### [EXERCISE OBJECTIVE]
Using the listing that follows, filter out every line lacking the string "location" and return the rest.

### [DATASET RECORDS]
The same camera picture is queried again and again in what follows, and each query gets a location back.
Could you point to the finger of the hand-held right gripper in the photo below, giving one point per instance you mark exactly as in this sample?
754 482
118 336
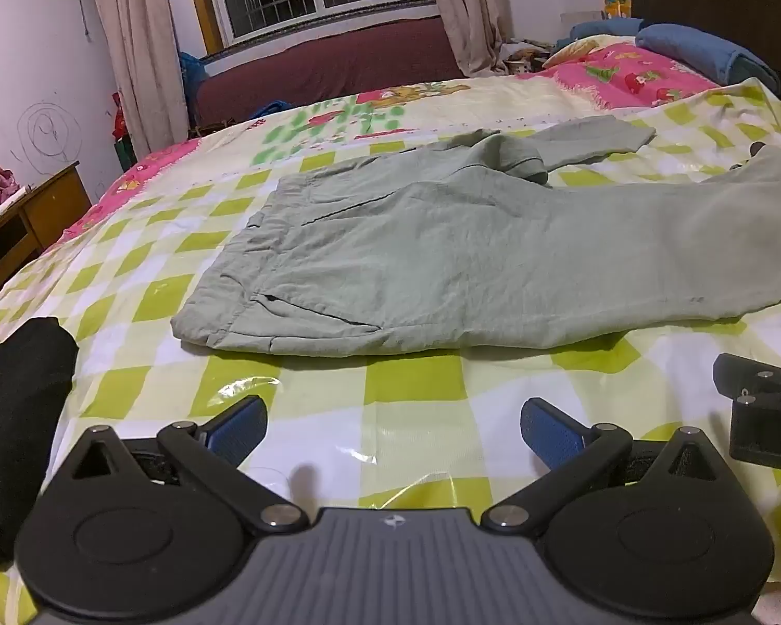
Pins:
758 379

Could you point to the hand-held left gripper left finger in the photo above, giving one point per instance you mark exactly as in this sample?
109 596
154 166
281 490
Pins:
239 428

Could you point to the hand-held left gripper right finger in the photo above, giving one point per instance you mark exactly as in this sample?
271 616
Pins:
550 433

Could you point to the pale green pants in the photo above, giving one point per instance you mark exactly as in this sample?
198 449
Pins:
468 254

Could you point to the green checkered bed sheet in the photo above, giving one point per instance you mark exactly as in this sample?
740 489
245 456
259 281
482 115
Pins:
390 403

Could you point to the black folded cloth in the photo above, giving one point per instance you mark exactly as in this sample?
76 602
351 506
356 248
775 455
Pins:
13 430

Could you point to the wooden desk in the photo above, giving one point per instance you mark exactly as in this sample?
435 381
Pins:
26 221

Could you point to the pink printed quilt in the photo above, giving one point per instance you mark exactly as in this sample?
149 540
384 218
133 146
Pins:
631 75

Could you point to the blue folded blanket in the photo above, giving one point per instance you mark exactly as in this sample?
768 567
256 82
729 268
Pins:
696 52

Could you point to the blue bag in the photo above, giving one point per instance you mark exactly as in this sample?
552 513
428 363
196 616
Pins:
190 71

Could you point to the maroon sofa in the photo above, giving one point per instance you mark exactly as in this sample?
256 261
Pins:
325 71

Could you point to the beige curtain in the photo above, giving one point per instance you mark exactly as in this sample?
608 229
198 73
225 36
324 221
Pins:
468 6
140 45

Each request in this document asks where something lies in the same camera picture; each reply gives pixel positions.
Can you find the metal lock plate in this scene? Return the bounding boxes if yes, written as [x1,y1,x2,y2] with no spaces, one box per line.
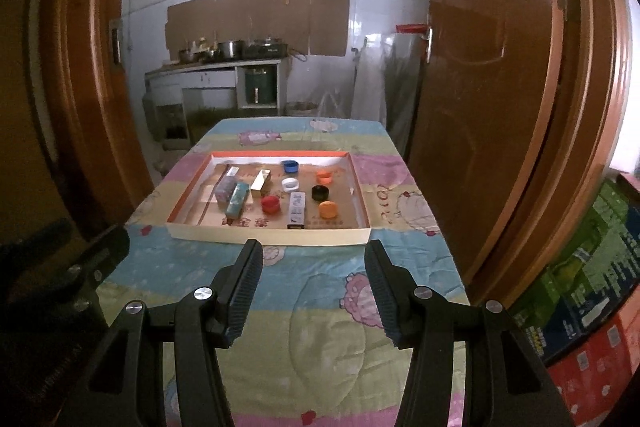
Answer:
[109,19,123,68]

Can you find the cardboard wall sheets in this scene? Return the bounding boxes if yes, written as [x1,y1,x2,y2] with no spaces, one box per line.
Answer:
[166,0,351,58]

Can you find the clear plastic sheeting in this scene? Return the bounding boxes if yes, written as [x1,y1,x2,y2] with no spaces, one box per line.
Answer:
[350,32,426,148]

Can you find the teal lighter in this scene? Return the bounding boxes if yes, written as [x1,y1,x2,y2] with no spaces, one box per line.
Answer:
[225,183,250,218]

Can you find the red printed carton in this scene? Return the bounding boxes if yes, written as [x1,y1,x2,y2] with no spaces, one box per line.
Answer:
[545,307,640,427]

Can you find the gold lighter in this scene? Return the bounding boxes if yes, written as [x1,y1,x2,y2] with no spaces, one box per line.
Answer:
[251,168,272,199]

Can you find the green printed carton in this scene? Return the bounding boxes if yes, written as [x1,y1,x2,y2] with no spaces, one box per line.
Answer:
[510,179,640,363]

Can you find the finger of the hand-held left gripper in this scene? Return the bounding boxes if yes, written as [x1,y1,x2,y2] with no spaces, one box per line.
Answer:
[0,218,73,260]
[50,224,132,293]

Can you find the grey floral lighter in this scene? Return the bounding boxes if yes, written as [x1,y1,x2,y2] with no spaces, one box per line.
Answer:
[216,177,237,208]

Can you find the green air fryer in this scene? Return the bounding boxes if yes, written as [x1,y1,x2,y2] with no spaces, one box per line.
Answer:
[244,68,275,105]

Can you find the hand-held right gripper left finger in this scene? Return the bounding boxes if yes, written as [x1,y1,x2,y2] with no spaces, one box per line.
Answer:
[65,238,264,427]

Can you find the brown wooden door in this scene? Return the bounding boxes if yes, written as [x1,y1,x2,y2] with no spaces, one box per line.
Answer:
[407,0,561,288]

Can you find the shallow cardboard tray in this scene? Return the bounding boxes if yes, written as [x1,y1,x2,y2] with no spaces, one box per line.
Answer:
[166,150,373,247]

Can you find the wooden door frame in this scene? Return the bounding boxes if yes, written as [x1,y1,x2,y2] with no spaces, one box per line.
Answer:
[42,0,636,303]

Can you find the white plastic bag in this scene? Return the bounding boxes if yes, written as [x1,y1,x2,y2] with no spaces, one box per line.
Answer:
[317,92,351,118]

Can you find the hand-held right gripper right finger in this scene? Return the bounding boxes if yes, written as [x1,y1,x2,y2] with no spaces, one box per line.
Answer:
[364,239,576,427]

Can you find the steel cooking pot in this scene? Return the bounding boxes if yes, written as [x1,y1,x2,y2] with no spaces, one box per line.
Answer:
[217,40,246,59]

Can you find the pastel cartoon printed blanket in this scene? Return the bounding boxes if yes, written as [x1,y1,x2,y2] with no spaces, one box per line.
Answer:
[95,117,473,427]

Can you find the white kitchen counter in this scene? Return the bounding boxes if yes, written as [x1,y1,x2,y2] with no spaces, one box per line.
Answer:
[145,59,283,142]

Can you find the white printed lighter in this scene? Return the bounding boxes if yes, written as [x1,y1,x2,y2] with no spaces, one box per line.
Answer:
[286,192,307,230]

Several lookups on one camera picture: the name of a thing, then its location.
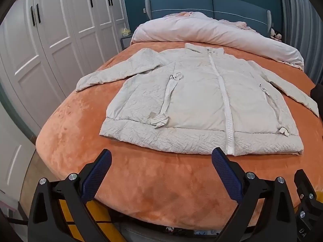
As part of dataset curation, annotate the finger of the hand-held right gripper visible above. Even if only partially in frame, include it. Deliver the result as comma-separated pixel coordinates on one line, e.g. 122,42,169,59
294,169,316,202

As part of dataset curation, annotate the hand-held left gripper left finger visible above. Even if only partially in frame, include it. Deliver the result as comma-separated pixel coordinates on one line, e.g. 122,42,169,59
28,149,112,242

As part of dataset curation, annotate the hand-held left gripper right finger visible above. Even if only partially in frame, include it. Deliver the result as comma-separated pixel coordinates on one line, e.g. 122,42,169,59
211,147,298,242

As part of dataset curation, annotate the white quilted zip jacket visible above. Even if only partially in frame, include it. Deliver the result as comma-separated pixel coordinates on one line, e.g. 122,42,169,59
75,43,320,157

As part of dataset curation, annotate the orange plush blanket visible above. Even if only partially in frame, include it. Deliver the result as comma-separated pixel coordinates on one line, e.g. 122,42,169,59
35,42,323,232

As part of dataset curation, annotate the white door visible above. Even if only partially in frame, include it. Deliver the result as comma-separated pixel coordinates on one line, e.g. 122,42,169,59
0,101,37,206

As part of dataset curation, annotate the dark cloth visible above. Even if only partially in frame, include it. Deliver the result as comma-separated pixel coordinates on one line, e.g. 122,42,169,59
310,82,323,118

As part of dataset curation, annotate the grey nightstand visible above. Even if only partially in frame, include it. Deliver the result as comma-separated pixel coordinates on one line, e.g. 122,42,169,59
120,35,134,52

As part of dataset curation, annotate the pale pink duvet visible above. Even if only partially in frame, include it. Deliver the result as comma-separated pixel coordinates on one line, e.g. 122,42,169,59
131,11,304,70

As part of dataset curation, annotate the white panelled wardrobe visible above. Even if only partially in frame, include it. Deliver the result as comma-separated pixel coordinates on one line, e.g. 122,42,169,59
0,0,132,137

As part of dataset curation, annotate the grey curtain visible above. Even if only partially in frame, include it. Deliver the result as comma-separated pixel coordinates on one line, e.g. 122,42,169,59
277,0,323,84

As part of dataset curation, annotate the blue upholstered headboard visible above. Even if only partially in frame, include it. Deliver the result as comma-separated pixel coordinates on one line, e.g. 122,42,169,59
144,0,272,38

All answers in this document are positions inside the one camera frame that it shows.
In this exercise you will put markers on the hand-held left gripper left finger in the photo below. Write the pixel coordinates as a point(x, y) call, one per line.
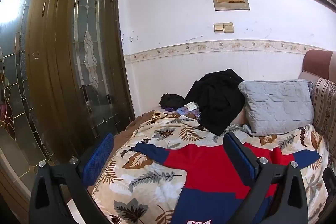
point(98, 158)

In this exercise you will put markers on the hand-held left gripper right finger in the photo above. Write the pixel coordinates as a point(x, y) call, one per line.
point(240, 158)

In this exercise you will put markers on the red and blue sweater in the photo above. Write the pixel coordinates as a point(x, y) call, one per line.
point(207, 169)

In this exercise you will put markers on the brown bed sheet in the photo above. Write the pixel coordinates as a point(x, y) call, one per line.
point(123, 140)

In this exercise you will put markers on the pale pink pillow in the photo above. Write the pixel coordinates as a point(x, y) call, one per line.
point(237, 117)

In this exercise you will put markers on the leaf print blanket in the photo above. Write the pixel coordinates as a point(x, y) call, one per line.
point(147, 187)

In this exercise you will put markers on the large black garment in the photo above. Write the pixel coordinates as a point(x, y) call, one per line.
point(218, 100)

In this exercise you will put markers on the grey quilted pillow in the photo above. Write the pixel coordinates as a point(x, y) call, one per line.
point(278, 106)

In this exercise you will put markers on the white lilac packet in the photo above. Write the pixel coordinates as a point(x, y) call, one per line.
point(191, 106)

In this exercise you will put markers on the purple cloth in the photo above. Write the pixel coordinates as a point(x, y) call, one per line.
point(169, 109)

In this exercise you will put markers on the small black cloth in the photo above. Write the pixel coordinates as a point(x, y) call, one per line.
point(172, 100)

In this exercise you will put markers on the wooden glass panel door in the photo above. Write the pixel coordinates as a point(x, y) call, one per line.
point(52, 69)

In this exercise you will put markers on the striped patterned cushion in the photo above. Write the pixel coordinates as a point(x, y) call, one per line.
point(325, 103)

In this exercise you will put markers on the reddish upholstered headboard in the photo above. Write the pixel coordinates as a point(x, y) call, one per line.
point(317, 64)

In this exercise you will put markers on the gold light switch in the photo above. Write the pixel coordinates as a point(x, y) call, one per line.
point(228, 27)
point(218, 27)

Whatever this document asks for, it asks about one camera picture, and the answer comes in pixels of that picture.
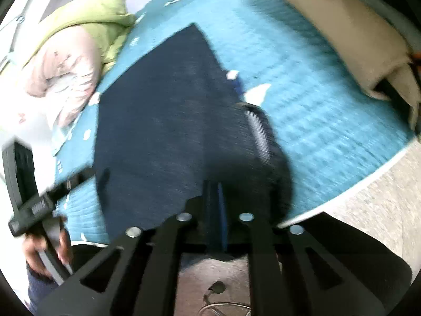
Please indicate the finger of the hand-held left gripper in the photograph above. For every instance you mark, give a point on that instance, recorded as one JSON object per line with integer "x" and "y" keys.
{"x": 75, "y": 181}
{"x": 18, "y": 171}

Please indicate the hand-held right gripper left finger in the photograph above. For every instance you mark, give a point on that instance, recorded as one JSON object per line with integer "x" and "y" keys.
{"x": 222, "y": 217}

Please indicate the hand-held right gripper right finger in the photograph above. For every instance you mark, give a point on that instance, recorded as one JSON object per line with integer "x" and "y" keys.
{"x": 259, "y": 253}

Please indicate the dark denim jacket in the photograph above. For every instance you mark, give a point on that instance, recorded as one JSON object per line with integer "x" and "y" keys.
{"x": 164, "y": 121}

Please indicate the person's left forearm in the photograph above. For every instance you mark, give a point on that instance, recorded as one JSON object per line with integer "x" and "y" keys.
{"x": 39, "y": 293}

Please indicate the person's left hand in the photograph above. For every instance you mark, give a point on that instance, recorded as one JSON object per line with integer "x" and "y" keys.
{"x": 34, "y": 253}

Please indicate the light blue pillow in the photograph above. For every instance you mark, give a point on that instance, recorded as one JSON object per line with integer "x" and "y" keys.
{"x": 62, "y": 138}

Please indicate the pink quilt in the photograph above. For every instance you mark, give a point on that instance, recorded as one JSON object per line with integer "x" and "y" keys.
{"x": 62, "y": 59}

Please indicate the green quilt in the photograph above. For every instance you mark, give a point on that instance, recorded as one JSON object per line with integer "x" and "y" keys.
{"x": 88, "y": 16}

### [YOUR RESPONSE]
The same camera picture is queried again and again in what follows, and each query gets a location back.
Several lookups on one camera picture: the name of a thing, then its location.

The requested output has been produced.